# Bilge pump that leaves very little water available?



## jarcher (Jul 29, 2008)

Hi All...

I have been searching, including here, but no joy yet. I would like to get lots more water out of my bilge. The pumps I see seem to leave at least half an inch, but usually more, plus the thickness of the board they want you to mount it on, in the bilge. So that means there is going to be an inch and a half of water, or more depending upon the switch used.

Does anyone make something like the pumps we pump out our basements with? Those pumps sit on the floor and have like a 1/4 inch opening at the bottom, and suck up water leaving virtually none.

Thanks...

Jim


----------



## sailingdog (Mar 19, 2006)

The issue is that most bilge pumps will back flush when the pump shuts off. This means that you'll get a bit of water remaining in the bilge.
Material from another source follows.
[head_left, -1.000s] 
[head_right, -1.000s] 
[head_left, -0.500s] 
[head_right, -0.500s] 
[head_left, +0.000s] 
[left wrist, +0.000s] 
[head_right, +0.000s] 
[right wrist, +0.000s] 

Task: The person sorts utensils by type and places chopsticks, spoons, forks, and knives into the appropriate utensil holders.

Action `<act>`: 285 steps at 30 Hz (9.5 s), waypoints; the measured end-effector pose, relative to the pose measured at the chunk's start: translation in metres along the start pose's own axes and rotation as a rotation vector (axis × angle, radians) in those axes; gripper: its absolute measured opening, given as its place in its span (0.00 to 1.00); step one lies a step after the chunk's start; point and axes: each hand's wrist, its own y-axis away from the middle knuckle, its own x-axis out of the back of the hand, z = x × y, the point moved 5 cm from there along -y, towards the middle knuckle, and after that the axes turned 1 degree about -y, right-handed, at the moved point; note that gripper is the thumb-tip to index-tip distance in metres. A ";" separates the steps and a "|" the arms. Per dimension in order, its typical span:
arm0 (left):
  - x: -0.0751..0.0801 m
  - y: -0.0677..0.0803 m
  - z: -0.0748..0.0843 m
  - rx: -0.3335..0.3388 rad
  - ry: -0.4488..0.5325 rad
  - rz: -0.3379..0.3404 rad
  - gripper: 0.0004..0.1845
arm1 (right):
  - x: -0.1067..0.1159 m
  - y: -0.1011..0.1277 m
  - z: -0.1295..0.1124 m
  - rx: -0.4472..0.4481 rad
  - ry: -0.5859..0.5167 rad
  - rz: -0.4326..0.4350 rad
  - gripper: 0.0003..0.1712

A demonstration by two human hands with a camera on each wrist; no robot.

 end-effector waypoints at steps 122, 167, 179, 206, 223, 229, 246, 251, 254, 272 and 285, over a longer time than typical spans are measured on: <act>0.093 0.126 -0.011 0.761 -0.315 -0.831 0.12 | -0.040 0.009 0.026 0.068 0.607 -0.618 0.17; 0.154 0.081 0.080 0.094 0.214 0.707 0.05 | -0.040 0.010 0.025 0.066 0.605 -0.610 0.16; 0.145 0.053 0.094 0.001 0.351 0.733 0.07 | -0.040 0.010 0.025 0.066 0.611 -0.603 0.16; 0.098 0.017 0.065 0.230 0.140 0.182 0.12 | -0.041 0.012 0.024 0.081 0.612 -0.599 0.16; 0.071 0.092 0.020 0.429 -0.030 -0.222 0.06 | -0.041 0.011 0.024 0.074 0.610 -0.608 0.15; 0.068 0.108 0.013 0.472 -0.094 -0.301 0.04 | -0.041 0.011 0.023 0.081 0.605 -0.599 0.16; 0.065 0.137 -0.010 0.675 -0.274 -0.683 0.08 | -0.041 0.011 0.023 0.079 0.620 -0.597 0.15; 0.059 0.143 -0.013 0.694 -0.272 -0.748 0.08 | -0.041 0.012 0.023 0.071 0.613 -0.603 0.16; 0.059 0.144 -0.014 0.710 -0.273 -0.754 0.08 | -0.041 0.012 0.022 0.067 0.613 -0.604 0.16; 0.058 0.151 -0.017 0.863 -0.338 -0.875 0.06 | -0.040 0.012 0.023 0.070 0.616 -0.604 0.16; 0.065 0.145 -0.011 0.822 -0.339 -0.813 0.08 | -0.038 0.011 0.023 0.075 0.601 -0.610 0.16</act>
The easiest way to minimize this is to use the smallest bilge pump as you can for your "maintenance" pump with the smallest hose diameter that you can use. This will minimize how much water can back flush. 

Another option is to use a separate float switch and a much more expensive diaphragm type bilge pump, which won't back flush, since a diaphragm pump basically has two check valves in it. Put the float switch and strum box for the bilge pump intake hose in the lowest spot in your boat.


----------



## eolon (Feb 5, 2008)

I have had good luck with the Rule auto bilge pump 500 - it is Rule's smallest and will get all but a small puddle out of the bilge. THe pump is a float-less type which turns on automatically every 2 1/2 minutes or so. If there is no load on the pump (no water in bilge) it shuts off. The current draw is tiny - my solar panels easily make it up. I have a check valve in the small (1/2") hose out of the pump that prevents backflow. The discharge must be above the waterline, of course, including the waterline when heeled.

Check valves have a reputation for failing, so I have 2 larger back up bilge pumps on floats in case the little one fails or can't keep up with a serious leak. I also always have one or two buckets on board. 

Best Regards,

e
.::.


----------



## jarcher (Jul 29, 2008)

Thanks everyone. I have a Rule fully automatic 800 GPH that I am looking to replace. I like the automatic aspect of it. The first one I bought didn't work and the vendor replaced it. That was last season and it works all summer.

This year the boat came out of storage and the automatic part was not working. I can turn it on manually and it pumps, but the evert 2.5 minute part is dead. Rule is sending a replacement under warrenty. It takes 3 weeks!

But this pump still leaves well over an inch of water because it needs at least half an inch before it can suck the water out. I can handle a switch, but I'm looking for a pump that works with a very low level of water. 

If I understand SD correctly, he feels the issue is that the water comes back in from the hose, and it does. But still, the pump needs a certain level before it can move water to begin with.


----------



## CLucas (Feb 10, 2007)

*Whale Supersub 500*

Check out the Whale Supersub 500 -- you can't eliminate the backflow issue, but this pump has a very low profile design which is supposed to yield better results.


----------



## jarcher (Jul 29, 2008)

I did, thanks. No where does Whale document how much water is needed to make it work properly. It looks pretty low though. They also have a fully automatic version.


----------



## CLucas (Feb 10, 2007)

jarcher said:


> I did, thanks. No where does Whale document how much water is needed to make it work properly. It looks pretty low though. They also have a fully automatic version.


Whale actually recommends a one-way backflow-prevention valve, which as you pointed out, are susceptible to failure. Unless you're talking about the fully automatic version, I would think that the amount of water to make it work properly would be dependent on the float switch and not the pump -- right? If it's the float switch, I wonder if it could be modified to reduce the distance the float needs to travel to close the circuit. Just a thought.


----------



## jarcher (Jul 29, 2008)

Good point with the float switch, but my bigger concern is that with a pump, the water level has to be completely above the strainer, or it sucks up air. The Rule and other pumps have a strainer thats like half an inch tall or taller, then you have to mount it on a block of wood... 

I guess its really not that important. I'm just trying to keep things dry.


----------



## eolon (Feb 5, 2008)

I took the strainer off, and mounted the Rule on an aluminum angle that keeps it in contact with the bottom on the bilge. The bilge is very dry - the little water that the pump leaves usually evaporates in a day or so.

Also, I mounted the check valve very close to the pump discharge - so very little backflow.

With no strainer on the pump, you have to keep big chunks out of the bilge, though...


Best Regards,

e

.::.


----------



## bluwateronly (Jul 8, 2008)

I think you are over-thinking this. SD suggested a small pump to get the 1 inch or so left and I think that is a good idea. Why spend the money for a main bildge pump when you can install a smaller and your main will be there when you need it? Oh,, forget the check valve, keep this part of your system as simple as possible.


----------



## zz4gta (Aug 15, 2007)

sponge works really well for me. 
I also looked into a small pump but most of them didn't turn on until you get 2.5-3" of water in the bilge. My bilge is only 5-6" deep, so it was an easy choice. Just sponge it out before a race.


----------